[Collected data]
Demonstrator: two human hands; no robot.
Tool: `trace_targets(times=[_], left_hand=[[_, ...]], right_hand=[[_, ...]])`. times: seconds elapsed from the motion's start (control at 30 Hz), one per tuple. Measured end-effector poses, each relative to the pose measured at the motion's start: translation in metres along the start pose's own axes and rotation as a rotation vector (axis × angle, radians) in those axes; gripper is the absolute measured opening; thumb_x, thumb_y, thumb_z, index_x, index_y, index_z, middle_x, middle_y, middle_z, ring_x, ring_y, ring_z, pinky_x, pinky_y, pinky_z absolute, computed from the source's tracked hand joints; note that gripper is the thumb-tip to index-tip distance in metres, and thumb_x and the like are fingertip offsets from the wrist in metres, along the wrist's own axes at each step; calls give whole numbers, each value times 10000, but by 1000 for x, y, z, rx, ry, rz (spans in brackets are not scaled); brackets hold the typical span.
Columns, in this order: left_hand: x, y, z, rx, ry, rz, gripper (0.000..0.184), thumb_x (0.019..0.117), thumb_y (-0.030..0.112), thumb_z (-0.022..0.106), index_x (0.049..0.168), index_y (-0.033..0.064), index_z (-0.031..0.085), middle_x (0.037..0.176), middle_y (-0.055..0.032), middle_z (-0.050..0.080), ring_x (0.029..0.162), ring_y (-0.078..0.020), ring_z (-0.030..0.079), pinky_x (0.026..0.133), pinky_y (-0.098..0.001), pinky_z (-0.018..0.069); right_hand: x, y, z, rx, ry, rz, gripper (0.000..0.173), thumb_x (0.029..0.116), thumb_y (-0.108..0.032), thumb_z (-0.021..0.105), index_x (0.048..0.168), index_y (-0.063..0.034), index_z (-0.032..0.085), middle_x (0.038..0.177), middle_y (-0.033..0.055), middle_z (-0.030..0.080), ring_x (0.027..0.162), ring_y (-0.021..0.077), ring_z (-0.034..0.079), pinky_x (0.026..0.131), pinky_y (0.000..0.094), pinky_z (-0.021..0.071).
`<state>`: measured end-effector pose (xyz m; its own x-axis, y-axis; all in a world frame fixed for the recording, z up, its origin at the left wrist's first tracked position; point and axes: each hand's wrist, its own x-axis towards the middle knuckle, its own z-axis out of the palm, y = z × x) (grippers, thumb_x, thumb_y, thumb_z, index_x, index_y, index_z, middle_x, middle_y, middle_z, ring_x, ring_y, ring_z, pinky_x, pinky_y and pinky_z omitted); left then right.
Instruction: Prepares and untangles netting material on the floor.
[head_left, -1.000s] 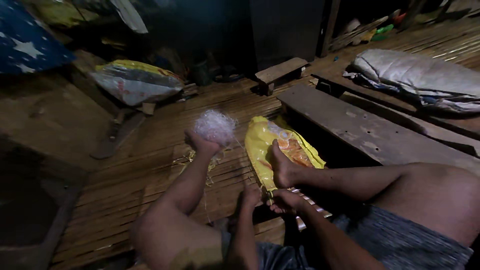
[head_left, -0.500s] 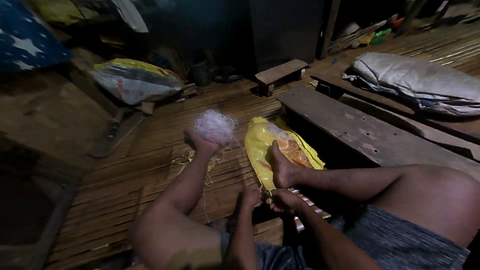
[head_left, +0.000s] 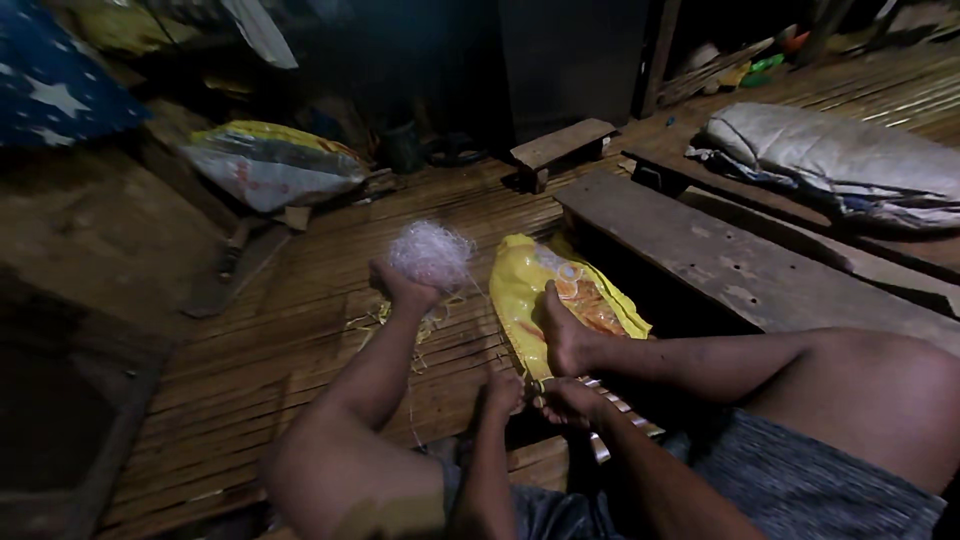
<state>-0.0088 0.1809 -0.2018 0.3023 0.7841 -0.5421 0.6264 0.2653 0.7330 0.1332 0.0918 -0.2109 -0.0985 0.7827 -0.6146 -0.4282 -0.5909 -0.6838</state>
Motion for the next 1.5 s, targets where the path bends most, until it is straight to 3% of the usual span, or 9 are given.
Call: trace_targets(times=[0.13, 0.37, 0.57, 0.7, 0.9, 1.23, 1.5], left_hand=[[0, -1, 0, -14, -2, -8, 230, 1052, 151, 546, 1156, -23, 654, 837, -55, 637, 653, -108, 592, 638, -279, 524], [1, -1, 0, 30, -14, -8, 229, 1056, 164, 546, 1150, -12, 659, 830, -52, 632, 643, -109, 588, 629, -282, 525], [2, -2, 0, 42, -18, 0, 232, 1062, 178, 537, 1122, -9, 662, 810, -41, 629, 624, -100, 580, 615, -271, 518], [0, 0, 0, 27, -9, 1, 243, 1056, 162, 544, 1154, -30, 656, 821, -56, 635, 633, -108, 580, 624, -280, 517], [-4, 3, 0, -15, -6, -18, 218, 1050, 132, 546, 1135, -38, 652, 797, -46, 613, 610, -92, 566, 596, -252, 508], [-3, 4, -1, -3, -15, -23, 225, 1057, 153, 547, 1145, -25, 651, 799, -40, 616, 598, -84, 563, 579, -243, 501], [-4, 4, -1, -20, -9, -33, 206, 1057, 146, 543, 1111, -23, 650, 767, -29, 599, 587, -80, 559, 571, -237, 501]], right_hand=[[2, -2, 4, 69, 5, 49, 326, 1110, -325, 391, 1212, -87, 589, 887, 42, 656, 658, 120, 611, 610, 259, 526], [3, 1, 3, 93, -52, 27, 248, 1119, -229, 386, 1244, -76, 536, 978, 56, 662, 767, 129, 656, 706, 277, 564], [6, 5, 0, 120, -87, 19, 190, 1106, -188, 440, 1216, -74, 544, 959, 48, 658, 774, 127, 664, 717, 274, 578], [3, 4, 1, 78, -78, 9, 221, 1110, -186, 422, 1263, -69, 530, 966, 45, 639, 772, 124, 650, 728, 279, 571], [4, 0, 2, 60, -50, 17, 263, 1119, -248, 379, 1248, -85, 540, 915, 38, 614, 702, 121, 608, 666, 271, 541], [7, 5, -4, 84, -68, -5, 178, 1108, -198, 419, 1202, -97, 530, 890, 21, 599, 680, 105, 598, 644, 259, 543], [4, 5, -3, 153, -71, 73, 312, 1117, -339, 341, 1178, -118, 553, 835, 20, 608, 621, 108, 574, 603, 252, 512]])
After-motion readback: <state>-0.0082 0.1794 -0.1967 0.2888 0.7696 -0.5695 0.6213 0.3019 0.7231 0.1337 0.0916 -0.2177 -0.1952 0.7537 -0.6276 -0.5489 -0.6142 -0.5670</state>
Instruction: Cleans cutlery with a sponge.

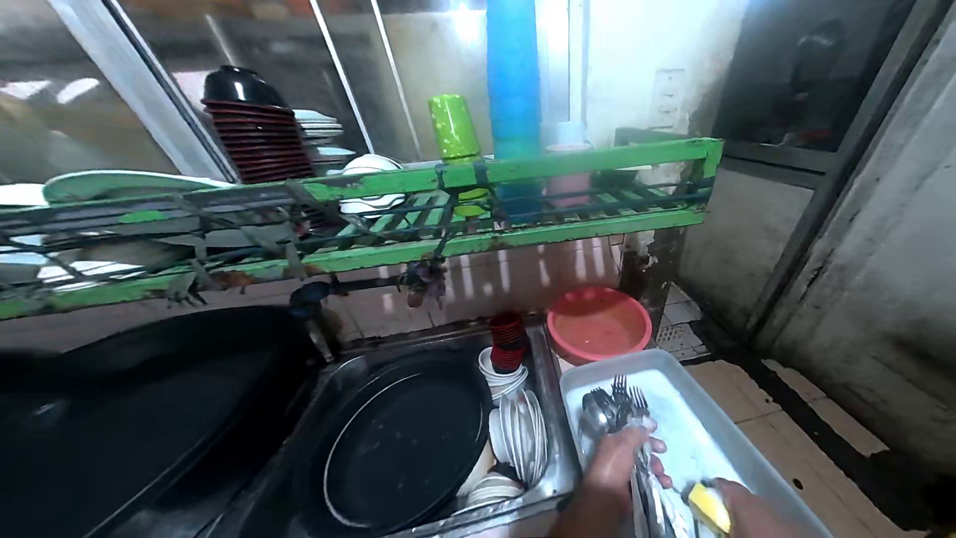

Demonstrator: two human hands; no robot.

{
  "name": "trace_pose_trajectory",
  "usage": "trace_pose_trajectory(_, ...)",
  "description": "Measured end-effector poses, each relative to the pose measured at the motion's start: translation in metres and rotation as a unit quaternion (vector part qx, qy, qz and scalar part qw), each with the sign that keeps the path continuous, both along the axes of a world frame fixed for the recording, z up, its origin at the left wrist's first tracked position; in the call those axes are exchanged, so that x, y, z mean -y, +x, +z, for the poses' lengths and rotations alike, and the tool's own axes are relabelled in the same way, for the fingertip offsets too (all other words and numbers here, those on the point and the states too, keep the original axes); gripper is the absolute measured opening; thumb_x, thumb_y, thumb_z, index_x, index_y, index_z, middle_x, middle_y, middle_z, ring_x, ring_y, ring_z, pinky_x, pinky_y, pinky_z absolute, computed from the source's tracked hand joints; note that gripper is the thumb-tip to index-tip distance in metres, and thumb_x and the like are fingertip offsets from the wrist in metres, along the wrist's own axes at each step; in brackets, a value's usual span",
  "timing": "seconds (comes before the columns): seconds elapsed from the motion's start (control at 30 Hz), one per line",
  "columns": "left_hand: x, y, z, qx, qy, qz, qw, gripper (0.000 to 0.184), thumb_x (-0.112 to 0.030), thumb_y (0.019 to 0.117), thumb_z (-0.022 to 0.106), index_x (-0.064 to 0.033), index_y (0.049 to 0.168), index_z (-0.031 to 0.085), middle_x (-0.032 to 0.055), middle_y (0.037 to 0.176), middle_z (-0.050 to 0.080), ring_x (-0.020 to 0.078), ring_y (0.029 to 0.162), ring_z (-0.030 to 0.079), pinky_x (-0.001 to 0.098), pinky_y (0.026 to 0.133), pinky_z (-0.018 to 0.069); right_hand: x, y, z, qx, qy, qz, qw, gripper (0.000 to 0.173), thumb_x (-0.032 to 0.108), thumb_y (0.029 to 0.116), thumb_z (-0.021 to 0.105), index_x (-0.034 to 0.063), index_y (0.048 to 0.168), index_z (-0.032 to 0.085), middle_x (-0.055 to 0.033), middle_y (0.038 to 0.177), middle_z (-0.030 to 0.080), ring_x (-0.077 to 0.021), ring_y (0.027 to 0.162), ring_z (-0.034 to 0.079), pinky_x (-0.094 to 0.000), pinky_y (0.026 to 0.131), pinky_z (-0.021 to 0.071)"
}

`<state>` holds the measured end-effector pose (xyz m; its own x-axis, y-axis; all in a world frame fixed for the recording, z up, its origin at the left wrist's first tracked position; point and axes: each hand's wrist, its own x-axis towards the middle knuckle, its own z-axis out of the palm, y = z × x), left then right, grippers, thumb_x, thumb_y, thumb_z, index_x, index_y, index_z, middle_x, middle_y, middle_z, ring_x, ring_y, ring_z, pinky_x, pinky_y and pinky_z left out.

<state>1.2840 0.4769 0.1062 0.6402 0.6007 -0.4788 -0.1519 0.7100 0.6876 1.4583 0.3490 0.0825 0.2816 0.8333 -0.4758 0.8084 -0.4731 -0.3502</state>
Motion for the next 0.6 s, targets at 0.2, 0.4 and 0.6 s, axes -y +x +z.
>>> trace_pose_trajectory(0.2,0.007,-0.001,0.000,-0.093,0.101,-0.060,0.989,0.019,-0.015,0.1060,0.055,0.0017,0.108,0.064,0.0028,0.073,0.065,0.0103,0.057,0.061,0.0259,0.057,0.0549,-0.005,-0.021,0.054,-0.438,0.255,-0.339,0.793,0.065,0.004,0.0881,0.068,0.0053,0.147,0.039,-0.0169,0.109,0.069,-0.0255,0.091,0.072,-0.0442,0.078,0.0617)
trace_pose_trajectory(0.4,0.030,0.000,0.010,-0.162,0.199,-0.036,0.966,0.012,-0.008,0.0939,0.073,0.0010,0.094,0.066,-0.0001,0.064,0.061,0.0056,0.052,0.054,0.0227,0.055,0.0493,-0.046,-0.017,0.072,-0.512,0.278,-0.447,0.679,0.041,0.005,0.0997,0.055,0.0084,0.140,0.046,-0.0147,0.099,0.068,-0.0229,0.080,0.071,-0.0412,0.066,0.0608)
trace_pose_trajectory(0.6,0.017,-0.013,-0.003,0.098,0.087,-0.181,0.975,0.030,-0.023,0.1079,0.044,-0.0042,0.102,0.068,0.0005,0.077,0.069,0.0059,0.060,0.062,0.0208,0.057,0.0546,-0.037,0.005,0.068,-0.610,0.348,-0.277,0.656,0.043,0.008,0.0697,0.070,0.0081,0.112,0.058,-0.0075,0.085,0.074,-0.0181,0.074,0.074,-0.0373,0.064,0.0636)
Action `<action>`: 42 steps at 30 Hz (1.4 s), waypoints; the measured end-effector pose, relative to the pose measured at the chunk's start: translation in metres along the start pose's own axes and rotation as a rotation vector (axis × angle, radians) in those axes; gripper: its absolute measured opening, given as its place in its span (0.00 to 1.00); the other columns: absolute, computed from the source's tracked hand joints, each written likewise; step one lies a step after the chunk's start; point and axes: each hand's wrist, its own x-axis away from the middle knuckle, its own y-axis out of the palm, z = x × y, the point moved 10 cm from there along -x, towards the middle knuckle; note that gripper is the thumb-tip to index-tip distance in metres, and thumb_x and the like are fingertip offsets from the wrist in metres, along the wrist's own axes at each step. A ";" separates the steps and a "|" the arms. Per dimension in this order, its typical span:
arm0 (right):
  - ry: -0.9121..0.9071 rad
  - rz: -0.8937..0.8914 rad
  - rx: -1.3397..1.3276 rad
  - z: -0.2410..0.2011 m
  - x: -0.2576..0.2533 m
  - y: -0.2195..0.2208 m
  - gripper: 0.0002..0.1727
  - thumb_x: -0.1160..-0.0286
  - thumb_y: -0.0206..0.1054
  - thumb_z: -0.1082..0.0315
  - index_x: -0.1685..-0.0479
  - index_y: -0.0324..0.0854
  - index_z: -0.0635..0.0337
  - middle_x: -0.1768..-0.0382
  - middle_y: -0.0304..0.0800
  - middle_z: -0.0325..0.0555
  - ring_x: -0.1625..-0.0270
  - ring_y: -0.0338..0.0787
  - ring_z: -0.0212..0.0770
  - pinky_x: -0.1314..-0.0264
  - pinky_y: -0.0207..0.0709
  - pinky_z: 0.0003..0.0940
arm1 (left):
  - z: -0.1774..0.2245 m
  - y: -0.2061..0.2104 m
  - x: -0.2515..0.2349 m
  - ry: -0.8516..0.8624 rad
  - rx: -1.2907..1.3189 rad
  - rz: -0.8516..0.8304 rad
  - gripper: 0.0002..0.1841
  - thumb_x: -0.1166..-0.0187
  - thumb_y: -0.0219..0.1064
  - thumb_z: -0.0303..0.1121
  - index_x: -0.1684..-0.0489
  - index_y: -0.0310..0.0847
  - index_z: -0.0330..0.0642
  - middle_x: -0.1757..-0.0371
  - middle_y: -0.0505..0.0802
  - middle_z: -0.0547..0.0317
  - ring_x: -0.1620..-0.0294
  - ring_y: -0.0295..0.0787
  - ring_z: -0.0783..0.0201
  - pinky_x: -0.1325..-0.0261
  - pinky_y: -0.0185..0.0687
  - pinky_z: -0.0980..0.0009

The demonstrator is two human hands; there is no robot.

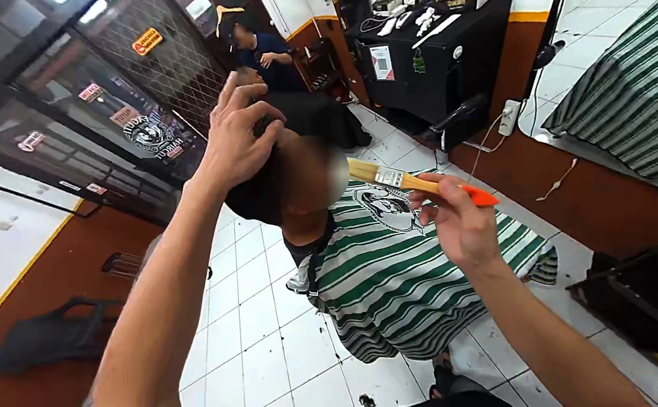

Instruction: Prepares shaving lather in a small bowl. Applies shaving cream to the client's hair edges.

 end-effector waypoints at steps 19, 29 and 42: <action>-0.038 0.017 -0.114 0.081 -0.060 0.042 0.17 0.11 0.52 0.69 0.42 0.86 0.66 0.58 0.97 0.45 0.60 0.96 0.33 0.67 0.87 0.25 | -0.004 0.053 -0.023 0.169 -0.051 -0.341 0.22 0.21 0.66 0.49 0.69 0.93 0.36 0.25 0.86 0.44 0.12 0.65 0.40 0.14 0.55 0.37; -0.069 0.021 -0.115 0.087 -0.066 0.049 0.17 0.11 0.51 0.70 0.42 0.86 0.68 0.59 0.97 0.46 0.61 0.95 0.33 0.67 0.87 0.25 | -0.007 0.037 -0.009 0.249 -0.035 -0.275 0.22 0.25 0.70 0.49 0.83 0.86 0.40 0.27 0.87 0.46 0.14 0.71 0.45 0.16 0.64 0.46; -0.153 -0.065 -0.034 0.088 -0.036 0.061 0.15 0.13 0.55 0.72 0.42 0.86 0.68 0.55 0.97 0.46 0.61 0.96 0.34 0.67 0.89 0.27 | -0.008 0.030 0.005 0.262 -0.059 -0.285 0.20 0.25 0.69 0.50 0.78 0.84 0.42 0.25 0.86 0.50 0.12 0.67 0.45 0.14 0.61 0.46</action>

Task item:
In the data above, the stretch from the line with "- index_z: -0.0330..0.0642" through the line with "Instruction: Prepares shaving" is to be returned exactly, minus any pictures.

Result for this exercise:
  - index_z: -0.0330..0.0642
  - middle_x: -0.1757..-0.0371
  - middle_y: -0.0505..0.0802
  - middle_z: -0.0547..0.0317
  - ring_x: -0.1620..-0.0294
  - ring_y: -0.0295..0.0787
  - ring_z: -0.0783..0.0201
  - pinky_x: -0.1325..-0.0261
  - pinky_y: -0.0185..0.0687
  - pinky_z: -0.0980..0.0009

The demonstrator is two human hands; there is no robot.


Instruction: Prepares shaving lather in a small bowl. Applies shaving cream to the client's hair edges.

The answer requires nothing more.